- Born: 26 June 1694 Riddarhyttan, Sweden
- Died: 29 April 1768 (aged 73) Stockholm, Sweden
- Known for: Discovery of cobalt
- Scientific career
- Fields: Chemistry, mineralogy
- Institutions: Uppsala University

= Georg Brandt =

Swedish scientist (1694–1768)

Georg Brandt (26 June 1694 – 29 April 1768) was a Swedish chemist and mineralogist who discovered cobalt c. 1735. He was the first person to discover a metal unknown in ancient times. He is also known for exposing fraudulent alchemists operating during his lifetime.

==Biography==
Brandt was born on 26 June 1694, in Riddarhyttan, to Jurgen Brandt, a mineowner and pharmacist, and Katarina Ysing.

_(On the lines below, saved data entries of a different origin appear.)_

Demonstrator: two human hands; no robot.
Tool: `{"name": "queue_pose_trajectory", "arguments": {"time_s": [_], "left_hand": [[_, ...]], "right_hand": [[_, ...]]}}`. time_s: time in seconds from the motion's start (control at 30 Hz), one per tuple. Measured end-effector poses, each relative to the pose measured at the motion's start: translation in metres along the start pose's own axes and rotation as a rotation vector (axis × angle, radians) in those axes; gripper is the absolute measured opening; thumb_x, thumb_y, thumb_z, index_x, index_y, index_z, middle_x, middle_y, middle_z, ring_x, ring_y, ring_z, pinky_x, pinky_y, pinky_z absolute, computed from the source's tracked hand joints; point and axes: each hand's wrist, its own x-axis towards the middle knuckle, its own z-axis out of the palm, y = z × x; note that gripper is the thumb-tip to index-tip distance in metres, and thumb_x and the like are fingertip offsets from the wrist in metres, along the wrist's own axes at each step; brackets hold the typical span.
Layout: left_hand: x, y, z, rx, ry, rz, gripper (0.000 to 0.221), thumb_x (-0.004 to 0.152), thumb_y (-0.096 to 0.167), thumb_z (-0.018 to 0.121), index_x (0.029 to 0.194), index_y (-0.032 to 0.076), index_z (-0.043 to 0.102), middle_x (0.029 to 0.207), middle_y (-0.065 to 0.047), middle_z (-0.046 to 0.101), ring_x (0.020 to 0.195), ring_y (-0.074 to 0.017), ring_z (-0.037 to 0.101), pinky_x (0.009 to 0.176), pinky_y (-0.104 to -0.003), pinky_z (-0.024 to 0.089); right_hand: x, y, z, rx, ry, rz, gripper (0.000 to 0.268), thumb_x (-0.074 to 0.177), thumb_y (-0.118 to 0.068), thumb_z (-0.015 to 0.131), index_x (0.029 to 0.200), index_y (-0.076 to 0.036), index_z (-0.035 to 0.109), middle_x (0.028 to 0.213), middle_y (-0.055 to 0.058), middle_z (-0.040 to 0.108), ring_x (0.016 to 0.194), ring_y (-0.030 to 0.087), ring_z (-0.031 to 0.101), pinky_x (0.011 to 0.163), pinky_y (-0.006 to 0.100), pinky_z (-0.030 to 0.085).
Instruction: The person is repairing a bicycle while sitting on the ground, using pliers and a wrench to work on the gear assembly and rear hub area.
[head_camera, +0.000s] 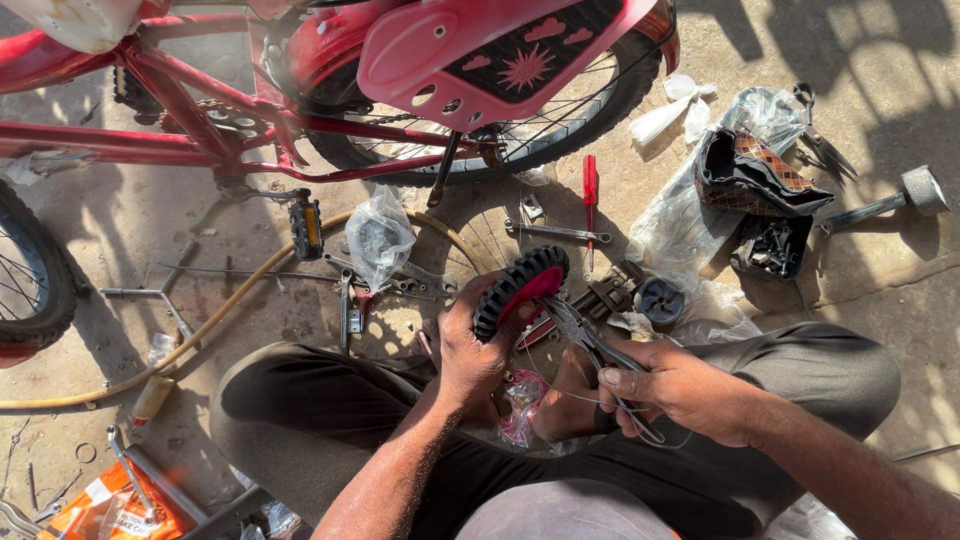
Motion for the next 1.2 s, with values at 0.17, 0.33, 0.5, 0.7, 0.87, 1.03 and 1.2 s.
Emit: {"name": "queue_pose_trajectory", "arguments": {"time_s": [0.17, 0.33, 0.5, 0.7, 0.87, 1.03, 1.2], "left_hand": [[-0.001, 0.0, 0.0, 0.004, -0.006, -0.009, 0.042, 0.092, 0.023, 0.08, 0.123, -0.001, 0.066, 0.101, -0.014, 0.079, 0.09, -0.0201, 0.079, 0.077, -0.031, 0.063], [-0.001, 0.0, -0.001, 0.02, -0.009, 0.017, 0.042, 0.092, 0.023, 0.08, 0.123, -0.001, 0.066, 0.103, -0.015, 0.077, 0.09, -0.0202, 0.078, 0.077, -0.031, 0.062], [0.0, 0.001, -0.001, -0.009, -0.035, -0.03, 0.042, 0.093, 0.025, 0.079, 0.124, -0.001, 0.067, 0.102, -0.014, 0.078, 0.09, -0.0191, 0.078, 0.076, -0.031, 0.063], [0.001, 0.002, 0.0, 0.019, -0.039, -0.008, 0.04, 0.093, 0.023, 0.079, 0.123, -0.001, 0.067, 0.103, -0.014, 0.077, 0.09, -0.0197, 0.078, 0.076, -0.031, 0.062], [0.002, -0.002, -0.001, 0.165, -0.067, -0.024, 0.041, 0.089, 0.021, 0.081, 0.121, 0.0, 0.067, 0.104, -0.016, 0.076, 0.09, -0.0225, 0.078, 0.075, -0.033, 0.061], [0.004, -0.012, 0.005, 0.324, -0.121, 0.048, 0.037, 0.089, 0.02, 0.08, 0.118, 0.0, 0.068, 0.103, -0.017, 0.076, 0.087, -0.0248, 0.076, 0.071, -0.035, 0.059], [0.01, -0.021, 0.002, 0.174, -0.19, -0.318, 0.043, 0.091, 0.032, 0.076, 0.122, 0.002, 0.068, 0.097, -0.013, 0.08, 0.081, -0.0189, 0.079, 0.07, -0.032, 0.062]], "right_hand": [[-0.001, -0.004, 0.001, -0.047, 0.031, 0.017, 0.055, 0.09, -0.057, 0.057, 0.126, -0.017, 0.066, 0.082, 0.004, 0.066, 0.072, 0.015, 0.068, 0.07, 0.036, 0.055], [-0.003, -0.008, 0.002, -0.04, 0.018, 0.01, 0.055, 0.091, -0.05, 0.056, 0.13, -0.014, 0.066, 0.084, 0.003, 0.067, 0.073, 0.015, 0.068, 0.071, 0.035, 0.056], [-0.004, -0.008, 0.002, -0.035, 0.003, -0.011, 0.05, 0.093, -0.048, 0.055, 0.125, -0.01, 0.066, 0.084, 0.003, 0.067, 0.074, 0.015, 0.069, 0.072, 0.036, 0.057], [-0.001, -0.003, 0.0, -0.082, 0.015, -0.024, 0.051, 0.094, -0.05, 0.052, 0.126, -0.011, 0.059, 0.077, 0.004, 0.058, 0.068, 0.017, 0.061, 0.06, 0.041, 0.055], [0.004, 0.012, -0.004, -0.947, 0.493, -0.741, 0.057, 0.086, -0.02, 0.064, 0.139, -0.002, 0.053, 0.091, 0.007, 0.06, 0.079, 0.021, 0.06, 0.064, 0.036, 0.052], [0.022, 0.018, -0.026, -1.482, 0.852, -0.828, 0.053, 0.079, -0.005, 0.068, 0.132, -0.007, 0.059, 0.075, 0.01, 0.053, 0.067, 0.025, 0.058, 0.056, 0.042, 0.049], [0.039, 0.028, -0.033, -0.712, 0.698, -0.556, 0.03, 0.096, -0.025, 0.067, 0.117, -0.006, 0.059, 0.083, 0.008, 0.065, 0.079, 0.021, 0.064, 0.071, 0.038, 0.049]]}}
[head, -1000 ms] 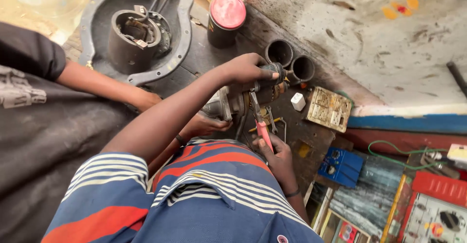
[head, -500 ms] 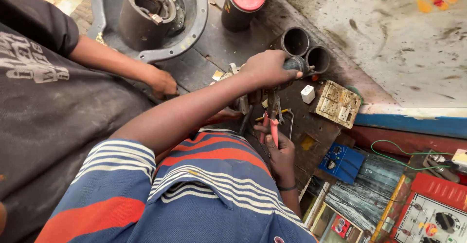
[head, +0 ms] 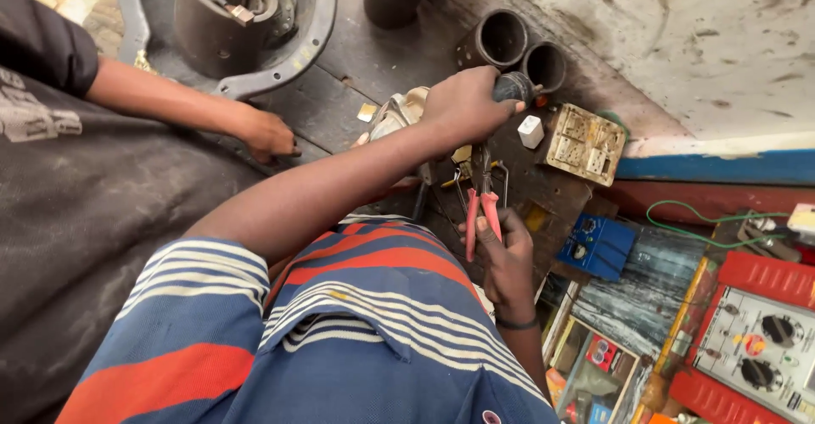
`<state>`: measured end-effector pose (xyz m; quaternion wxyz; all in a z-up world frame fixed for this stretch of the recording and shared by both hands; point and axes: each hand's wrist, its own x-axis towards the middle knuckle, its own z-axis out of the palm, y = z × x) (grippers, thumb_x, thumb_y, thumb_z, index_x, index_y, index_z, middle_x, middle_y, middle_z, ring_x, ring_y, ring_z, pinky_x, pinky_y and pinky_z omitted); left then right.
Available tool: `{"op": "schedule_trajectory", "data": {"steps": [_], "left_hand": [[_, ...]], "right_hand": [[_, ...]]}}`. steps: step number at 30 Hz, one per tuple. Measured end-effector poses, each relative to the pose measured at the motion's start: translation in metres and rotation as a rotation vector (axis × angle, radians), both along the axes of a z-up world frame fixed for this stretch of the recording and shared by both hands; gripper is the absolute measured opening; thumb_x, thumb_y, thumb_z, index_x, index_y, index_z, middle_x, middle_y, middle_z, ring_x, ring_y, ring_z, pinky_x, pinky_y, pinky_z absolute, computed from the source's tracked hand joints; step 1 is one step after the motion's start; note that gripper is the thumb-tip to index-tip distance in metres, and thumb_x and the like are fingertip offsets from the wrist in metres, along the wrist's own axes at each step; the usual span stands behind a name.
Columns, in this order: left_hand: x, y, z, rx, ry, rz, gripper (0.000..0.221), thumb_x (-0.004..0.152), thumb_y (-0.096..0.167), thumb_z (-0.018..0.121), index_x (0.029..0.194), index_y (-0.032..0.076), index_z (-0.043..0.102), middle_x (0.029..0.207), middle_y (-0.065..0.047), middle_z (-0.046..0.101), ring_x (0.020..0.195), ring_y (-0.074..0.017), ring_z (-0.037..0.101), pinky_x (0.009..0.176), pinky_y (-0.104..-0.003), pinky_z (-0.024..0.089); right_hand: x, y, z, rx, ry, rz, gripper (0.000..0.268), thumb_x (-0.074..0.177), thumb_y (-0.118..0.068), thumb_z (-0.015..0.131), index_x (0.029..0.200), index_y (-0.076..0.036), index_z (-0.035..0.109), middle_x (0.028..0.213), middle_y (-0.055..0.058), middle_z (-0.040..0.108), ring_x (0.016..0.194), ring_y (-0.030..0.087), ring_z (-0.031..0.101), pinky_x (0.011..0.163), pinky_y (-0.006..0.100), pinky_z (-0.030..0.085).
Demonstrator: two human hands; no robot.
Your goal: Disassembling and inspecting a starter motor component on a workbench.
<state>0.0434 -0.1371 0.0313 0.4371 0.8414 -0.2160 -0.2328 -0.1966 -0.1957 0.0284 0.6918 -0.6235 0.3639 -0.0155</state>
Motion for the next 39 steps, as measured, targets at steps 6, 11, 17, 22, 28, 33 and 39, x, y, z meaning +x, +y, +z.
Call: {"op": "schedule_trajectory", "data": {"steps": [6, 11, 17, 22, 28, 33, 39], "left_hand": [[-0.003, -0.006, -0.001, 0.05, -0.027, -0.014, 0.049, 0.079, 0.054, 0.075, 0.099, 0.009, 0.071, 0.1, -0.015, 0.074, 0.097, -0.0348, 0.07, 0.082, -0.049, 0.055], [-0.007, -0.008, 0.002, 0.069, -0.033, -0.015, 0.049, 0.08, 0.054, 0.075, 0.098, 0.009, 0.071, 0.1, -0.016, 0.074, 0.097, -0.0351, 0.071, 0.082, -0.049, 0.055], [-0.001, -0.005, 0.002, 0.026, -0.019, 0.043, 0.047, 0.076, 0.053, 0.077, 0.094, 0.01, 0.073, 0.098, -0.013, 0.075, 0.097, -0.0341, 0.071, 0.082, -0.048, 0.055], [-0.006, -0.001, -0.001, 0.006, -0.008, 0.05, 0.045, 0.078, 0.052, 0.077, 0.097, 0.011, 0.073, 0.098, -0.013, 0.075, 0.096, -0.0348, 0.071, 0.08, -0.049, 0.055], [0.004, 0.004, 0.007, 0.021, 0.025, 0.07, 0.047, 0.076, 0.054, 0.076, 0.101, 0.013, 0.075, 0.097, -0.011, 0.076, 0.095, -0.0312, 0.073, 0.081, -0.046, 0.056], [0.007, 0.009, 0.004, 0.012, 0.071, 0.067, 0.052, 0.076, 0.057, 0.076, 0.109, 0.016, 0.077, 0.1, -0.011, 0.077, 0.096, -0.0292, 0.074, 0.084, -0.044, 0.056], [0.013, 0.012, 0.003, 0.007, 0.091, 0.112, 0.056, 0.074, 0.057, 0.077, 0.114, 0.018, 0.076, 0.103, -0.012, 0.076, 0.098, -0.03, 0.073, 0.084, -0.044, 0.056]], "right_hand": [[-0.004, -0.038, -0.007, -0.122, 0.042, 0.305, 0.032, 0.1, -0.027, 0.064, 0.118, -0.001, 0.065, 0.093, 0.001, 0.067, 0.072, 0.012, 0.063, 0.062, 0.027, 0.052], [0.02, -0.06, 0.053, -0.283, 0.388, 0.523, 0.032, 0.097, -0.027, 0.062, 0.124, -0.011, 0.069, 0.067, 0.002, 0.056, 0.052, 0.01, 0.052, 0.047, 0.027, 0.042], [0.008, -0.068, 0.013, -0.274, 0.347, 0.582, 0.035, 0.102, -0.031, 0.062, 0.117, -0.001, 0.073, 0.071, 0.007, 0.063, 0.057, 0.014, 0.055, 0.052, 0.029, 0.044], [0.009, -0.038, -0.037, -0.2, -0.164, 0.47, 0.039, 0.104, -0.037, 0.052, 0.12, -0.004, 0.064, 0.111, 0.002, 0.071, 0.092, 0.012, 0.069, 0.077, 0.026, 0.058], [0.013, -0.063, -0.006, -0.244, 0.242, 0.54, 0.036, 0.099, -0.033, 0.059, 0.122, -0.005, 0.064, 0.082, 0.005, 0.065, 0.061, 0.014, 0.059, 0.055, 0.029, 0.052], [0.04, -0.075, 0.043, -0.238, 0.343, 0.663, 0.037, 0.1, -0.037, 0.057, 0.119, -0.006, 0.064, 0.077, 0.002, 0.064, 0.059, 0.009, 0.058, 0.053, 0.027, 0.049], [0.019, -0.066, -0.029, -0.313, 0.059, 0.639, 0.04, 0.107, -0.04, 0.052, 0.116, -0.003, 0.065, 0.08, 0.001, 0.063, 0.064, 0.007, 0.056, 0.058, 0.024, 0.047]]}}
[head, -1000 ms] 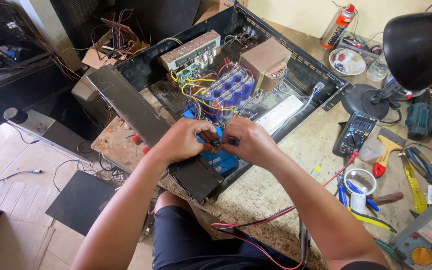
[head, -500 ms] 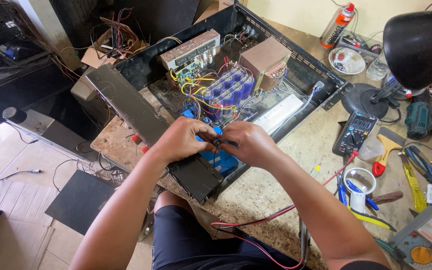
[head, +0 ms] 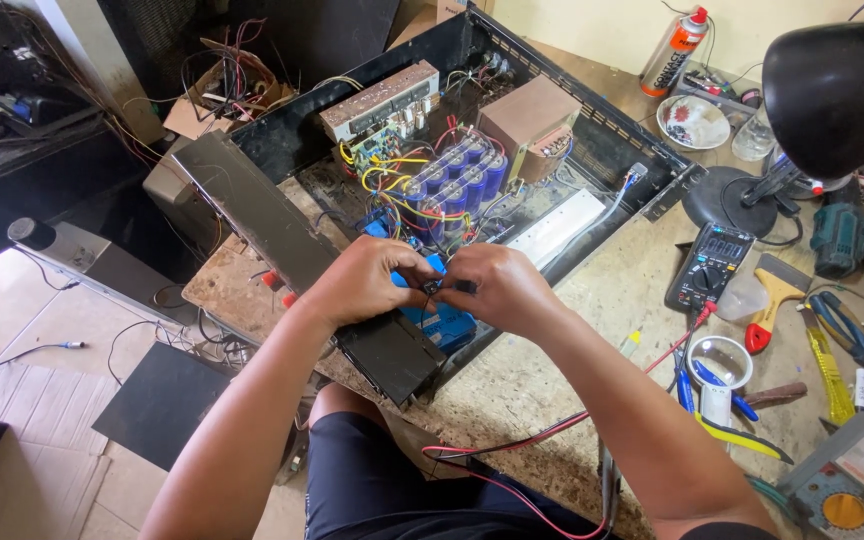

He was professor of chemistry at Uppsala University, and died in Stockholm. He was able to show that cobalt was the source of the blue color in glass, which previously had been attributed to the bismuth found with cobalt. He died on 29 April 1768, aged 73.

In about 1741, he wrote: "As there are six kinds of metals, so I have also shown with reliable experiments... that there are also six kinds of half-metals: a new half-metal, namely Cobalt regulus in addition to Mercury, Bismuth, Zinc, and the reguluses of Antimony and Arsenic". He gave six ways to distinguish bismuth and cobalt which were typically found in the same ores:

1. Bismuth fractures while Cobalt is more like a true metal.
2. The regulus of Shetz fuses with flint and fixed alkali giving a blue glass known as zaffera, sasre, or smalt. Bismuth does not.
3. Bismuth melts easily and if kept melted, calcinates forming a yellow powder.
4. Bismuth amalgamates with Mercury; the regulus of Cobalt does not at all.
5. Bismuth dissolved in nitric acid and with aqua regia gives a white precipitate when put in pure water. The regulus of Cobalt needs alkalies to precipitate, and then forms dark or black precipitates.